Tak terasa bubur yang ada dimangkuk telah habis dan kini menjadi penghuni perut Arini.
Ibu menyodorkan segelas air minum untuk melegakan haus yang dirasakan Arini, namun karena rasa pahit yang kerap menempel pada setiap jengkal lidah Arini membuatnya tak ingin menegak air putih itu, bahkan sesekali ketika Arini hendak memasukkan setegak air kedalam tenggorokannya Arini harus membarenginya dengan meminum madu.
Usai menyantap sarapan paginya Arini kembali membaringkan tubuhnya,tubuhnya yang lemah tak mampu berlama-lama duduk.
Anak itu msih juga belum terbangun.
Sekitar 10 menit usai Arini melahap habis buburnya, handphone pria itu berdering. Diangkatnya handphone yang suaranya memenuhi ruangan kamar Arini.
Nampak wajah bingung mulai memenuhi setiap lengkung wajah pria itu. Pria itu memutuskan obrolan dari seberang sana.
“ma…Bapak jatuh dari atap rumah”
Mata Arini menatap tajam wajah ibu itu. Raut wajah yang seakan bercampur antara menahan sakit dan sedih.
“Mbak, bagaimana kalu aku pulang saja ya….” Ujar ibu itu dengan dialeg jawanya yang kental. Mata sayupnya mengarah tepat pada mata ibu.

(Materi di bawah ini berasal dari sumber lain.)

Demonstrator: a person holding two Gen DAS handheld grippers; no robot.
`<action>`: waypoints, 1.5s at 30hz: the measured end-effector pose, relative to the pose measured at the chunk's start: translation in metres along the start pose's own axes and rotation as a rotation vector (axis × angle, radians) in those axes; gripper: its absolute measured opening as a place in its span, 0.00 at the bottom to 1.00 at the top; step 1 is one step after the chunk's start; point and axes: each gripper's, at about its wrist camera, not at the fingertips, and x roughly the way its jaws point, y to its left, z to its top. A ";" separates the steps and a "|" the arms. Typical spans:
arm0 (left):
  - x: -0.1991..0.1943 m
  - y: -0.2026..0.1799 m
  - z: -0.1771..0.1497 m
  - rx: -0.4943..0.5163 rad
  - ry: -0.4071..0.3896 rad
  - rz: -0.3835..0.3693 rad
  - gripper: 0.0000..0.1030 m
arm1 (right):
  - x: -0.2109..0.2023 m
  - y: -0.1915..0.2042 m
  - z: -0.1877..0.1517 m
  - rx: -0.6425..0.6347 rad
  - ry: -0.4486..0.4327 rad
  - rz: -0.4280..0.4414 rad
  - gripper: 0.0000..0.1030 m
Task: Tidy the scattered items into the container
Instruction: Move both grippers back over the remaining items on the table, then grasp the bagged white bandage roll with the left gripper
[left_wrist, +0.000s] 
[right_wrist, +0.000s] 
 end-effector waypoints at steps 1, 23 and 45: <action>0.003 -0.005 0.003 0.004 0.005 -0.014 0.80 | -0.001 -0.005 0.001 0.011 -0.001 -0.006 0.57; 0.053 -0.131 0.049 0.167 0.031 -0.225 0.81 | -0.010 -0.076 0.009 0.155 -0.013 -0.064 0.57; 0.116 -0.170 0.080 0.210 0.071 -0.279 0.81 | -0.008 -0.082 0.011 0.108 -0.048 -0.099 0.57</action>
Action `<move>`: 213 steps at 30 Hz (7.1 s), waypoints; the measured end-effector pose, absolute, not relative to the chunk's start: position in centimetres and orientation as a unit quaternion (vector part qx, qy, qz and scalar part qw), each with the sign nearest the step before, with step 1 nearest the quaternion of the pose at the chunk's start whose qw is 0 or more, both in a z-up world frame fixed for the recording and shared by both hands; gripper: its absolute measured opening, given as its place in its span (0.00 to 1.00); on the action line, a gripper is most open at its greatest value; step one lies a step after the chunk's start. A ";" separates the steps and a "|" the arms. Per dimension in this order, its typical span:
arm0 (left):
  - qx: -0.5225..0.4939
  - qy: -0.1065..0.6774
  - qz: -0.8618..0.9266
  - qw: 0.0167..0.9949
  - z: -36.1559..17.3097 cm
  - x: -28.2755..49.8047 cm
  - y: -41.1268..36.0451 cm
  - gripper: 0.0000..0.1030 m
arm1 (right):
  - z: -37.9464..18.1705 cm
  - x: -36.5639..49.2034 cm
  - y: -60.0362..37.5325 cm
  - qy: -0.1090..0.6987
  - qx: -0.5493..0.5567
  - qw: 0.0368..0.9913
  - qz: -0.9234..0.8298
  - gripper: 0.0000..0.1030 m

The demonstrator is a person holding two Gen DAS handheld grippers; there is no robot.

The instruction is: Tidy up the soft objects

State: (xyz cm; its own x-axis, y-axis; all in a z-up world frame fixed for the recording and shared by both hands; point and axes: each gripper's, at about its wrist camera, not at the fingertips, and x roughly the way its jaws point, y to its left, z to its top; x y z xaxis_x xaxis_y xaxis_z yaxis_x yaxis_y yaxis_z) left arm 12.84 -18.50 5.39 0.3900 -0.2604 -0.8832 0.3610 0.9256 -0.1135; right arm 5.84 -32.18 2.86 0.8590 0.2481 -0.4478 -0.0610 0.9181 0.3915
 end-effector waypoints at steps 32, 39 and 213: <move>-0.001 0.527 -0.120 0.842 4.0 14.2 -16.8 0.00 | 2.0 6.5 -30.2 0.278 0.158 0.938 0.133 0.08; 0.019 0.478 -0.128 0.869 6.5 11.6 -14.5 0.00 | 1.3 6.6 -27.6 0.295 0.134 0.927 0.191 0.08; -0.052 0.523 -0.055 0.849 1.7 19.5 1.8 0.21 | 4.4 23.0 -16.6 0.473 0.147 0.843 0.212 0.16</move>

Kepala Arini kembali menatap ibunya, menanti jawaban. Kini kepala Arini bak seporter badminton sedang menikmati pertandingan yang sedang berlangsung. Ibu Arini tidak memperbolehkan ibu itu untuk pulang dengan alasan kondisi kakinya yang sangat memprihatinkan. Namun ibu itu berkesikeras, hingga ketika waktu kunjungan dokter, ibu itu berusaha memohon dan meyakinkan dokter bahwa iya dapat menjalaninya sendiri. Berbagai pertimbangan di sampaikannya mulai dari tidak ada yang mau menjaganya dirumah sakit karena anak bungsunya akan berangkat lagi untuk bertugas ,hingga alasan suaminya jatuh dari genting rumah. Akhirnya dengan berat hati dokter memperbolehkan ibu penderita penyakit gula itu untuk pulang.
***
Sekitar jam 4 sore Arini yang ditemani oleh ibunya menganti baju dan membasuh sebagian tubuhnya, agar lebih terasa segar.

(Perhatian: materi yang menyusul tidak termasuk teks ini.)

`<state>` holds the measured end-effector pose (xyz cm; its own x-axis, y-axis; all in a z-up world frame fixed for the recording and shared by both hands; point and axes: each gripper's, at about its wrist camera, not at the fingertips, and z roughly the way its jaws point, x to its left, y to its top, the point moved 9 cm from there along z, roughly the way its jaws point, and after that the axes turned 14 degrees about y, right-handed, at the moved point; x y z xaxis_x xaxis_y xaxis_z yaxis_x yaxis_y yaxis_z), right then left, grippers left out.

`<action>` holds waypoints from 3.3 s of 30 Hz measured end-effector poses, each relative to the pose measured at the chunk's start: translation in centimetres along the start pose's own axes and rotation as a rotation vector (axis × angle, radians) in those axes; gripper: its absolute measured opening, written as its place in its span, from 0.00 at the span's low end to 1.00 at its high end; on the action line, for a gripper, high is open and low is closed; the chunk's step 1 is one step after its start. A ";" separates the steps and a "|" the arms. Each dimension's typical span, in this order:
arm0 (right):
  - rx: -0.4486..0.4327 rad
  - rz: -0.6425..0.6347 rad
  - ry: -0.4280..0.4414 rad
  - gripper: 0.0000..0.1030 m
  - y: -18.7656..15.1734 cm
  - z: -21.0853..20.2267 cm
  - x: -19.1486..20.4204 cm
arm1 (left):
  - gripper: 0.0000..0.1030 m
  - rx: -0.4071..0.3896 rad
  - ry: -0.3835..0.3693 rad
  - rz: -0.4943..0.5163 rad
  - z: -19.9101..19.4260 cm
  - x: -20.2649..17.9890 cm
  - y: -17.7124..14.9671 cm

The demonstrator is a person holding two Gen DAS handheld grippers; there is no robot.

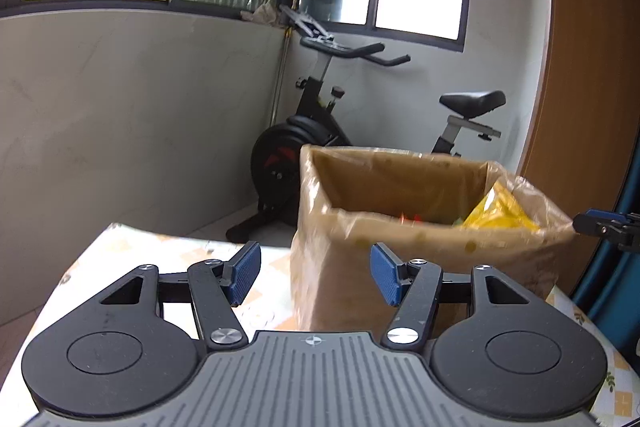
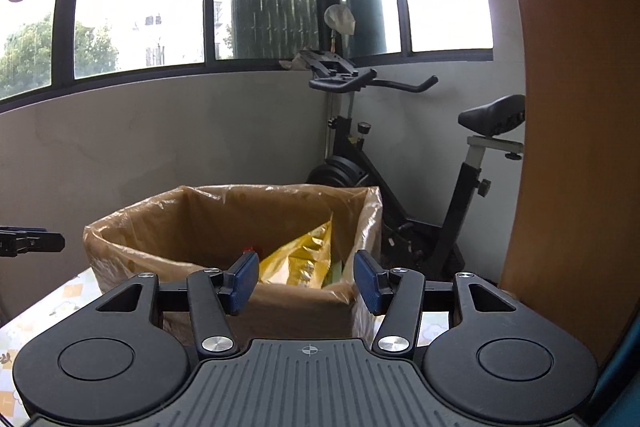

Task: Organize snacks
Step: 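Lower both tools toward the cracker packet and the wrapped cake, then close the right tool on the cracker packet while the left tool grasps the wrapped cake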

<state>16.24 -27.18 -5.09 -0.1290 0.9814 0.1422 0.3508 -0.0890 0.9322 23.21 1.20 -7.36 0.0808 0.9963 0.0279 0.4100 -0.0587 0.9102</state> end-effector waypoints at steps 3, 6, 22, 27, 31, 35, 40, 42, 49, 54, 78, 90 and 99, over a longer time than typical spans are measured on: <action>0.034 -0.001 -0.023 0.48 -1.9 -0.4 -0.4 | 0.61 0.042 0.007 -0.023 0.1 0.7 -2.1; 0.083 0.014 -0.038 0.48 -4.3 -0.5 -0.8 | 0.61 0.100 0.006 -0.044 0.5 0.7 -4.3; 0.350 0.161 0.016 0.56 -16.8 4.4 1.0 | 0.62 0.258 -0.071 0.000 1.9 -3.5 -10.4; 0.428 0.197 0.016 0.66 -19.0 7.0 2.0 | 0.64 0.283 -0.065 -0.005 2.4 -4.4 -11.7; 0.453 0.156 -0.013 0.68 -20.1 8.2 2.6 | 0.66 0.307 -0.059 -0.012 3.1 -4.7 -12.4; 0.456 0.060 -0.032 0.61 -20.7 8.5 3.6 | 0.69 0.321 -0.043 -0.025 3.8 -4.9 -13.0; 0.417 0.047 -0.006 0.46 -21.1 7.5 4.1 | 0.70 0.356 -0.039 -0.040 4.4 -5.5 -14.0; 0.408 0.039 0.003 0.46 -21.2 7.2 4.1 | 0.70 0.364 -0.039 -0.039 4.7 -5.8 -14.2; 0.377 0.028 0.013 0.45 -21.2 6.4 4.0 | 0.75 0.357 -0.067 -0.028 4.9 -7.5 -14.3; 0.368 0.032 0.016 0.44 -21.1 6.2 3.6 | 0.76 0.355 -0.081 -0.022 4.7 -8.4 -14.3; 0.367 0.031 0.018 0.45 -21.2 6.3 3.6 | 0.91 0.358 -0.090 0.156 7.2 -13.9 -16.6; 0.367 0.032 0.019 0.44 -21.1 6.3 3.6 | 0.75 0.315 -0.117 0.184 5.7 -13.8 -16.9; 0.368 0.032 0.019 0.44 -21.1 6.3 3.6 | 0.75 0.273 -0.153 0.137 3.3 -12.9 -16.1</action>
<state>14.23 -20.66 -26.38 -0.1283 0.9755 0.1785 0.6644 -0.0491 0.7458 18.57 -10.91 -23.77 0.2789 0.9584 0.0613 0.6122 -0.2266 0.7576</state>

Sore itu, anak bungsu dari ibu itu harus kembali untuk menjalankan tugasnya sebagai seorang polisi. Sang ibu dengan tenang menanti datangnya malam dan ia akan segera kembali ketempat yang amat nyaman, Rumah.
Menanti detik demi detik kepulangannya, yang akan dijemput oleh anak sulung beserta istrinya. Membuatnya gelisah. Beberapa kali ia meminta ibu Arini untuk menghubungi nonor telefon rumah anaknya, namun tak ada jawaban.
***
Ibu itu nampak kesulitan membuka popoknya, sedang menentunya hanya melihat ibu yang sedang memerlukan bantuan itu dengan tatapan sinis.” Andai saja tubuh ini mampu berlama-lama menapak ditanah pastilah kubantu ibu itu”pikir Arini. Arini meluncurkan tatapan sinisnya kepada wanita yang seakan tak memiliki hati itu.
Ibu itu dengan wajah bahagianya bak burung yang terlapas dari sangkarnya ,barpamitan pada kami penghuni kamar seroja nomor 3 wanita, seakan memberikan energi positif pada kami.